Almost everyone who's ever flipped a burger or grilled a steak has dreamed of having the ultimate outdoor kitchen setup, a grill station that will be the envy of the neighbors and make it possible to turn out mass quantities of flame-kissed delicacies with speed and flair.
According to Bernard Ott, of Ott Masonry, an outdoor kitchen complete with electrical wiring or even an unwired grill station set up for gas or charcoal can enhance your home's value and, depending on the amount of work you can do yourself, doesn't have to break the bank.
We'll start with the main piece of equipment: the grill. The biggest decision, of course, is whether you want to go with gas or charcoal. If you choose charcoal, be sure your grill design allows for easy ash disposal, either through a removable ash pan or a cleaning chute. Depending on the design, it may even be possible to have a warming plate mounted that uses heat conduction to keep sauces warm or for other purposes.
If you choose gas, whether propane or from your house natural gas line, decide in advance what you want the gas to do. Do you want just the grill top, or a couple of stove burners also? Perhaps a flat-top grill for that short-order cook experience? The more elaborate you get, the larger your budget will become.
Ott advises hiring a professional to handle the gas setup, especially if you go farther than a simple gas grill installation. However, with a little study and elbow grease, you can build your own framework from your choice of materials. Be sure and check your local ordinances, though, as the project may require multiple permits and inspections depending on its complexity.
When choosing between charcoal and gas, the decision really is up to the griller. There are books and articles touting the benefits of each, so its a personal decision that should be researched before making a purchase.
Cast iron grates are the cream of the crop for durability, heat control and ease of cleaning. Properly seasoned, cast iron grill grates will last almost indefinitely and shed stuck-on food easily. You'll need to make sure they stay out of the rain and be sure to clean and oil them after use, but in return for that small amount of work you'll be rewarded with years of great grilling.
If your budget allows, you can go the deluxe route and buy your outdoor kitchen ready-made. There are simple rigs that are basically a grill and a work surface, midrange ones that include a refrigerator, and top-of-the-line setups with marble countertops, sinks and built-in stoves and flat-top grills.
Things like sinks and refrigerators will, of course, require plumbing and electrical work, which should most often be left to professionals unless you are a highly competent and well-trained do-it-yourselfer.
Something much easier for the average backyard griller to put together is a truly top-notch set of grilling tools. With the right ones, even the most humble charcoal chamber can be made to turn out works of grilling greatness.
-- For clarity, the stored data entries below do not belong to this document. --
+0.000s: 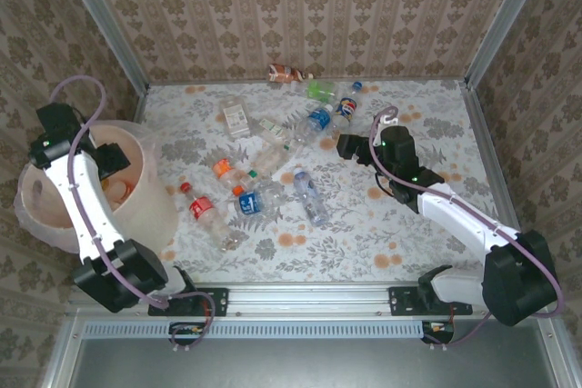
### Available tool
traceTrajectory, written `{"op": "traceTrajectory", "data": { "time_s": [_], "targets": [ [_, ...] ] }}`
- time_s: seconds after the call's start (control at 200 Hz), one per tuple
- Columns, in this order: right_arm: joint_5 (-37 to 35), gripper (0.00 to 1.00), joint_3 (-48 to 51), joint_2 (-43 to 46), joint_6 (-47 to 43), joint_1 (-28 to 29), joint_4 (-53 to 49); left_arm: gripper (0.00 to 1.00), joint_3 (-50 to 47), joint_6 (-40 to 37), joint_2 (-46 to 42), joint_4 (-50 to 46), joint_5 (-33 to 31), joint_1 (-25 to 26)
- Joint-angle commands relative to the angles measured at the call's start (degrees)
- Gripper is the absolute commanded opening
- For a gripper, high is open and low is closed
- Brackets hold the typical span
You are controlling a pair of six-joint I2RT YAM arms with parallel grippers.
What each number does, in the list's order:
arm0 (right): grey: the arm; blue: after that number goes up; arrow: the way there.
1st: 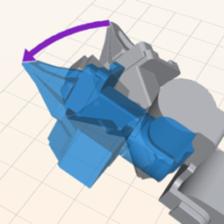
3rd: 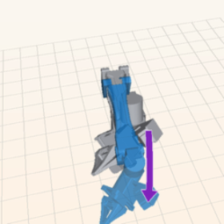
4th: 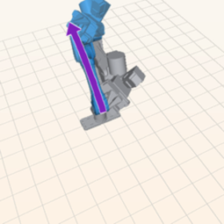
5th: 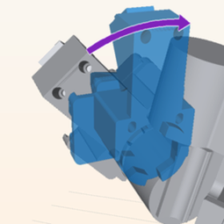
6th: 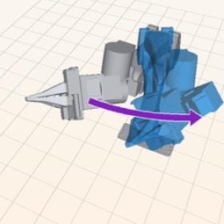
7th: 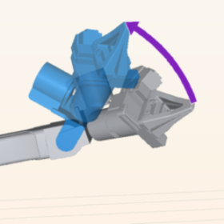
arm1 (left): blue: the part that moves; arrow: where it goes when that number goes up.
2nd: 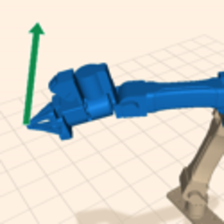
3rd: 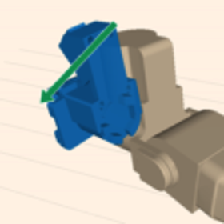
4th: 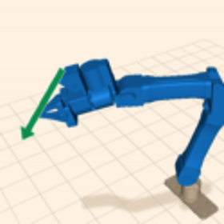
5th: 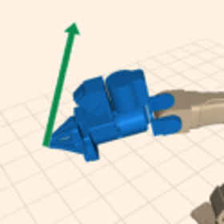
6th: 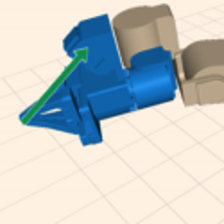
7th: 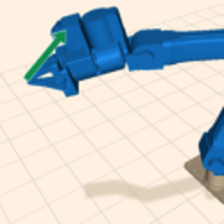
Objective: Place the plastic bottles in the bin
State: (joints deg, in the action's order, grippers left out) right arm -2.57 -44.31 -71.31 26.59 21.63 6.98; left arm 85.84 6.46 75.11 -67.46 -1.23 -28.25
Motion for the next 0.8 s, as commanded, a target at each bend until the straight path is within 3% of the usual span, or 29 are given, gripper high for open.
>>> {"op": "traceTrajectory", "data": {
  "time_s": [0.0, 0.22, 0.36, 0.445, 0.56, 0.795],
  "targets": [
    [1.8, 1.00, -0.1, 0.6, -1.1, -0.1, -1.9, 0.77, 1.3, 1.3, -4.7, 0.4, 1.2, 1.4],
    [4.9, 1.00, 0.8, -1.6, -1.6, 0.3, -4.7, 0.83, 3.0, 3.3, -9.4, 2.2, 0.3, 4.5],
    [10.9, 1.00, 0.6, -4.0, -3.3, 1.1, -7.7, 0.87, 1.2, 5.7, -14.9, 7.7, 5.4, 7.3],
    [14.6, 1.00, 0.2, -5.7, -4.2, 2.9, -9.9, 0.93, -0.6, 8.3, -18.9, 12.0, 5.0, 11.1],
    [13.7, 1.00, 0.8, -6.5, -5.4, 6.0, -11.0, 0.97, -2.9, 12.6, -23.1, 19.3, 2.7, 16.4],
    [16.0, 1.00, 1.9, -7.1, -7.4, 10.4, -10.8, 1.00, -3.5, 17.6, -21.5, 28.5, 4.0, 29.7]
  ]
}}
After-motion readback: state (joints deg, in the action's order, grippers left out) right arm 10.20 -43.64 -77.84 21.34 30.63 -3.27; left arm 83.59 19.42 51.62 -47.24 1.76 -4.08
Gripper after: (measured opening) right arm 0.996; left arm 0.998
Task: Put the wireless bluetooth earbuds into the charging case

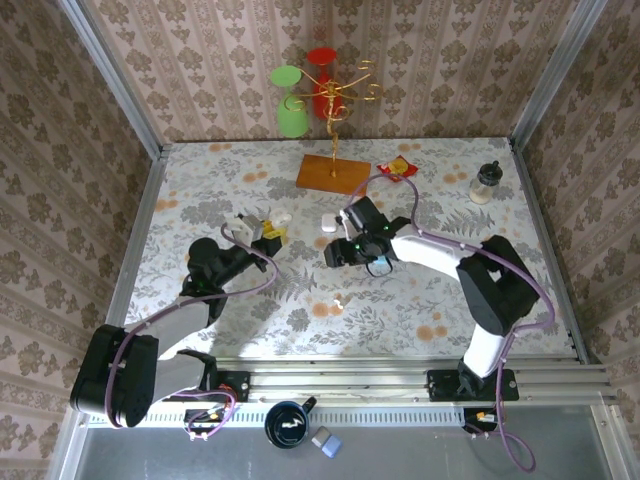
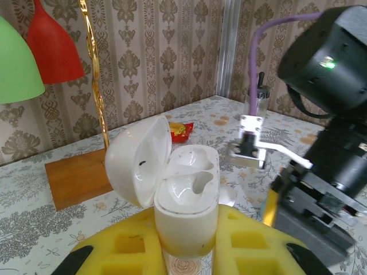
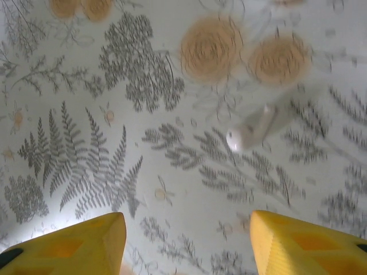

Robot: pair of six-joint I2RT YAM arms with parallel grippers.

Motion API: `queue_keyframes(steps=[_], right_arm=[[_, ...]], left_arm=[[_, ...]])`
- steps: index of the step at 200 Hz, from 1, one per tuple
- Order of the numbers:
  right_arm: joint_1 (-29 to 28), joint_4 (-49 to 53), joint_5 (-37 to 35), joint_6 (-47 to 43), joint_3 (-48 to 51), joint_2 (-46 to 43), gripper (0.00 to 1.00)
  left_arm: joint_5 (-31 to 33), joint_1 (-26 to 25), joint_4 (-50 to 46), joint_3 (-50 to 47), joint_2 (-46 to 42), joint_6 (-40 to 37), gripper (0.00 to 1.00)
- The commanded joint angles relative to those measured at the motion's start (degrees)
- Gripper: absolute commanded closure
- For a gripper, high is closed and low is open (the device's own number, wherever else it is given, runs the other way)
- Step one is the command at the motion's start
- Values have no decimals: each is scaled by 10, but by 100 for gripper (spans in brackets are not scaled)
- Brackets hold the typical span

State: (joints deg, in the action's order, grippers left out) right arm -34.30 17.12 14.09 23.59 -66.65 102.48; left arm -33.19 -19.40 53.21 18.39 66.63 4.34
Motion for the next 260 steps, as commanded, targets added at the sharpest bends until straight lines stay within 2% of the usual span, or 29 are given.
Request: queue_keyframes(steps=[1, 49, 96, 260], right_arm=[[12, 23, -1, -39, -57, 46, 40], [16, 89, 21, -83, -185, 155, 40], [18, 123, 17, -103, -237, 209, 40], [8, 87, 4, -68, -104, 119, 40]], left_arm=[[-11, 5, 13, -6, -16, 12, 99], [-9, 5, -12, -12, -43, 13, 99], [-10, 5, -18, -8, -46, 11, 99], [-33, 5, 3, 5, 3, 19, 98]])
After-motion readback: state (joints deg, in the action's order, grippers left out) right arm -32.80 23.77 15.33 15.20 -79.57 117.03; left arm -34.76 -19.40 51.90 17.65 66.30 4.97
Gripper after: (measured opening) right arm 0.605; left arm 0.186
I recommend avoiding kits or sets of grilling tools. While one of the tools included may suit you, it's likely they won't all be ideal. Pick and choose and put together the set that truly fits your needs.
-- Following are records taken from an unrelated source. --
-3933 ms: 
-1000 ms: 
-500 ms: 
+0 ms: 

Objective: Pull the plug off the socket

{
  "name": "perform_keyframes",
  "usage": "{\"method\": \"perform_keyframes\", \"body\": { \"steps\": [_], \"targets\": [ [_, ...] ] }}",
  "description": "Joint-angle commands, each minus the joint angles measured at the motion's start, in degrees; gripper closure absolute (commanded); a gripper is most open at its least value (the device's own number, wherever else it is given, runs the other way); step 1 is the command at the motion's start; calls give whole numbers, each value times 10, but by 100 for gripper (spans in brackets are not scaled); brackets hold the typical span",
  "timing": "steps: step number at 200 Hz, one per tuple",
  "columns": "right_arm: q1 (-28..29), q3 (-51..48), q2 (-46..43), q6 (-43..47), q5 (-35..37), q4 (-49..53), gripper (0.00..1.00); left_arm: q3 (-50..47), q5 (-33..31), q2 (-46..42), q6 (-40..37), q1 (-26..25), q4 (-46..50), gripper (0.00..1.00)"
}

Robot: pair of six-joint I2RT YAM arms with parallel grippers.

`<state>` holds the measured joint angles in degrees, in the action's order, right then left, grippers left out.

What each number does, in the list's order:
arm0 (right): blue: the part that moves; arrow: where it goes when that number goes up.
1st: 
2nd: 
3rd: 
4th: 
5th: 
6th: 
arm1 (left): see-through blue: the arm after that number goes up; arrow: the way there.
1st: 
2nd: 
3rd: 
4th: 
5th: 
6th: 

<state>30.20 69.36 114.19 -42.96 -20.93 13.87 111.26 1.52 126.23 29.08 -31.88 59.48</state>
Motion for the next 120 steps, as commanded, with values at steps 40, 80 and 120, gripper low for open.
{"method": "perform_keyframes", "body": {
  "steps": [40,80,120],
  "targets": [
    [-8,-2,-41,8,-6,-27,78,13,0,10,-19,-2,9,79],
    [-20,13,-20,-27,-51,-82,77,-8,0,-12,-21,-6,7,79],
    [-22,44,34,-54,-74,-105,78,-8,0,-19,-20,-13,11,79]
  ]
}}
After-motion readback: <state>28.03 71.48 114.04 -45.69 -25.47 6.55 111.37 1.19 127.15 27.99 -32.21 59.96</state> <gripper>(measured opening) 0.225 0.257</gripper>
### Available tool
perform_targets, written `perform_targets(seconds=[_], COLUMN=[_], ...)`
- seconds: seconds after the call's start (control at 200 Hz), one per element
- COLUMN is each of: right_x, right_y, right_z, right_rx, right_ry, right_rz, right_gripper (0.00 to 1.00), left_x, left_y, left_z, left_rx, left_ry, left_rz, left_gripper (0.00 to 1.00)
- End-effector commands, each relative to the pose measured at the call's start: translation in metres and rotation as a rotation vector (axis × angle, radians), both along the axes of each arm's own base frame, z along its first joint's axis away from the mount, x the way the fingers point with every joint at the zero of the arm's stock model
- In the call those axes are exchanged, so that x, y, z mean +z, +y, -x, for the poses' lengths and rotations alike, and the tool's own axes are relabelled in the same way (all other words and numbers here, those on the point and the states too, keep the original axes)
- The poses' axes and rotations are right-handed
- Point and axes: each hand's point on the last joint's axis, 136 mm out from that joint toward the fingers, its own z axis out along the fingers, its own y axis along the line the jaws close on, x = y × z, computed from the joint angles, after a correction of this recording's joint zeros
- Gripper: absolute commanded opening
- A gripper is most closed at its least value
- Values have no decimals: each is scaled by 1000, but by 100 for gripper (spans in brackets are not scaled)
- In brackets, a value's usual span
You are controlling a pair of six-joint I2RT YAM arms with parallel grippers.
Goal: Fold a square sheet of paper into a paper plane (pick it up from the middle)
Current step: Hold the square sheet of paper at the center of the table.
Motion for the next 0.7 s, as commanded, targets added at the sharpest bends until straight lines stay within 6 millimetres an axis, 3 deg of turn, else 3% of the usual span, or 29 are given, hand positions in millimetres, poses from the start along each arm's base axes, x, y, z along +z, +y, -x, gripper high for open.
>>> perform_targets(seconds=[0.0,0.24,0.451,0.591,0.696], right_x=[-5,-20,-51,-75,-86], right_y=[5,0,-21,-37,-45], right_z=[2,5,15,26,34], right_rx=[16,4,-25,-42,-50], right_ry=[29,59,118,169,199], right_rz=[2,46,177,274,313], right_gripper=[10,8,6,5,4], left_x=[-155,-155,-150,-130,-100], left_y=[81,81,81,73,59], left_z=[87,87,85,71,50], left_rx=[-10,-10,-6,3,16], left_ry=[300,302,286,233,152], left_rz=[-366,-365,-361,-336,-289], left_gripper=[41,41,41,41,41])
Chimney: If you're still using lighter fluid to start your charcoal, consider this an invitation to join the 21st century. A charcoal chimney, a metal tube with briquets loaded into the top and newspaper wadded in the bottom, is a more efficient and much more eco-friendly way to get your fire going. If you need a little extra boost, use some waste kitchen oil and drizzle a little bit on the paper before wadding it up. It will create a torch effect and make the ignition phase longer. Remember to clean out the chimney and reload it before each use.
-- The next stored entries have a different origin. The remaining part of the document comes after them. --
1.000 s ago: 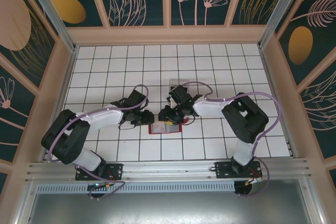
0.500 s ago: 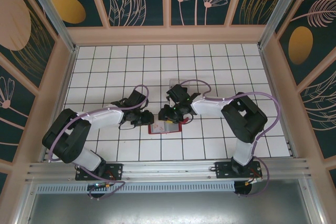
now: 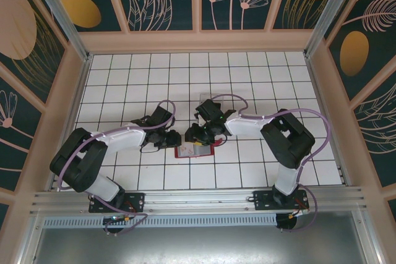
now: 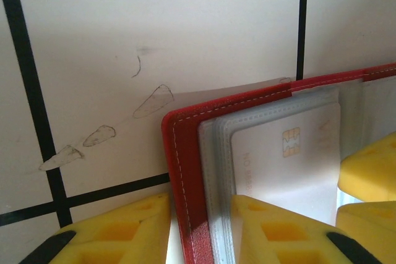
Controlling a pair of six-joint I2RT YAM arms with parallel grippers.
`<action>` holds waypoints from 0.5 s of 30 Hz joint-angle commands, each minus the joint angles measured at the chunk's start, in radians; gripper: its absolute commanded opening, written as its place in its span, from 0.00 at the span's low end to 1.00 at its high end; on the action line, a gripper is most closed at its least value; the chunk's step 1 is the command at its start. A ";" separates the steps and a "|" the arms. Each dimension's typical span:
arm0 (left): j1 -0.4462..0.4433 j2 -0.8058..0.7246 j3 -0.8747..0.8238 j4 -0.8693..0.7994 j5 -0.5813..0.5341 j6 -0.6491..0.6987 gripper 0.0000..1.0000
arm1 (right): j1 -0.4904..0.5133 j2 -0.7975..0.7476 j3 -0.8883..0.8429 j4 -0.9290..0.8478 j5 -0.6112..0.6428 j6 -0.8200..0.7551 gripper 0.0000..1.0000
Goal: Take the credit cards out of the card holder
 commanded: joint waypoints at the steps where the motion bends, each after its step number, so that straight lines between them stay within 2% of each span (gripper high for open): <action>1: -0.007 0.013 0.016 -0.026 -0.018 0.020 0.32 | 0.009 -0.013 0.023 0.013 -0.018 0.006 0.40; 15: -0.006 0.014 0.015 -0.024 -0.019 0.017 0.32 | 0.010 0.007 0.021 0.023 -0.030 0.001 0.40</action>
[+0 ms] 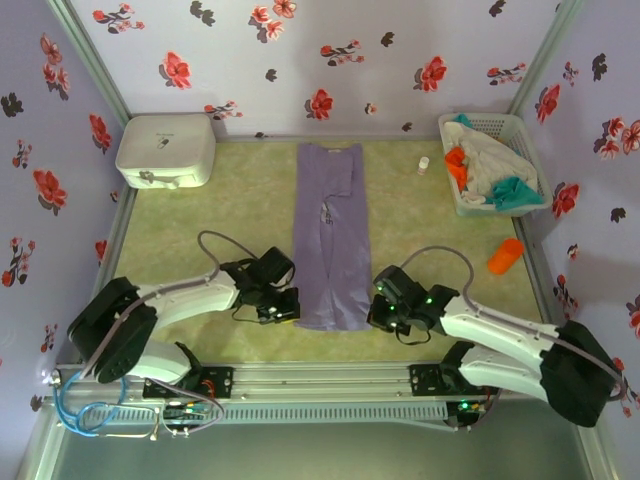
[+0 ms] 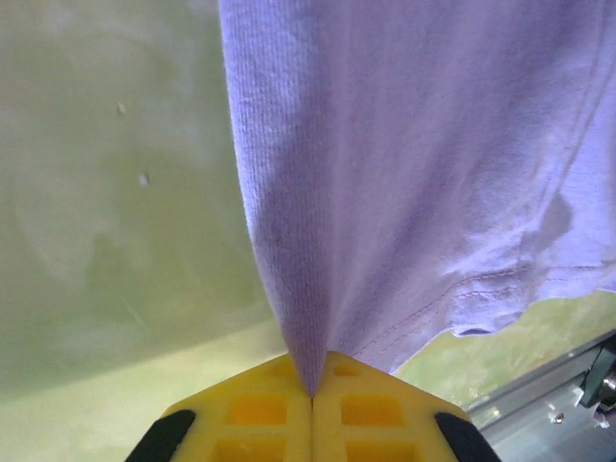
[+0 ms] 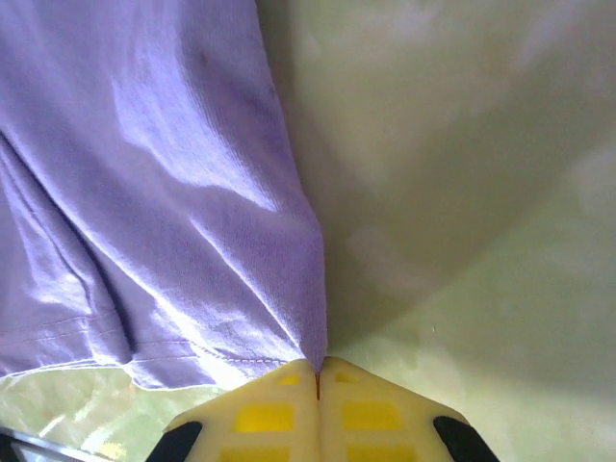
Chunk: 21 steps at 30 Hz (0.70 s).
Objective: Fold and stack the t-shirts
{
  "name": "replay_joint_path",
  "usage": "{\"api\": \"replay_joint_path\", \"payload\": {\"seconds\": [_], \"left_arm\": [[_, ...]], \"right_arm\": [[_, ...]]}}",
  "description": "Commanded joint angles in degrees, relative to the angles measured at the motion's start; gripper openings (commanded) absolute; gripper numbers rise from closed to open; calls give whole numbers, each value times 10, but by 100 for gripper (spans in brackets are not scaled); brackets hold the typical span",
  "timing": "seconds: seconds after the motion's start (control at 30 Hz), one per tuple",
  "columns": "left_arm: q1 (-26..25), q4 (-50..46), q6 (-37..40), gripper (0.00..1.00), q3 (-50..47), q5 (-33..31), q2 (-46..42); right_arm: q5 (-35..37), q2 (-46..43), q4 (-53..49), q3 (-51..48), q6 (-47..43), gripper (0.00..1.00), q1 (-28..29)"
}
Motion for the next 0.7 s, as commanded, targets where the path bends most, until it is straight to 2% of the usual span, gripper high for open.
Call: {"api": "replay_joint_path", "payload": {"seconds": [0.0, 0.13, 0.27, 0.53, 0.67], "left_arm": [[-21, -40, -37, 0, -7, -27, -38], [-24, -66, -47, 0, 0, -44, -72], [-19, -77, -36, 0, 27, -55, -75], [25, -110, 15, 0, 103, -52, -26], [50, -119, 43, 0, 138, -47, -7]], "right_arm": [[32, -47, -50, -1, 41, 0, 13], [51, -99, -92, 12, 51, 0, 13], [77, -106, -101, 42, 32, 0, 6], [36, -35, -71, 117, -39, 0, -80], [25, 8, -46, 144, -69, 0, -103]]}}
Tongs: Beware tongs that are very stiff to open and close, as one moment of inattention or a slipped grip can send your food through the grate and onto the coals. I prefer a long pair of spring-loaded tongs. You won't often find them included as part of grill tool kits, but they are worth their weight in gold and definitely worth buying separately. I keep two of them on hand in case a long grill session leaves one crusted with barbecue sauce or the like.
Fork: Nope. Don't buy one of these. Forks lead to poking holes in your food, which leads to yummy juices dripping out and being wasted.
Thermometer: What, you use a probe thermometer when you're oven roasting but not when you're grilling something thick like a pork loin? Why not? Stick the probe in the end of the meat, and that will allow you to turn it as necessary. My current favorite is one that transmits the temperature info wirelessly from the probe to the base unit.
Squirt bottle: Have one, but know when to use it. A little bit of flame-kissing on a steak or chop is a good thing, but don't let it go nuts. And flame-seared shrimp or vegetables aren't likely to please anyone's palate.
Turner: You'll want a long, heat-resistant handle and a platform large enough to cradle the beefiest burger.
Whatever your budget, spend your money wisely. Don't buy cheap grills or tools if you can avoid it. Spend a few more dollars to get good equipment that will last and perform well, and you'll be well-rewarded.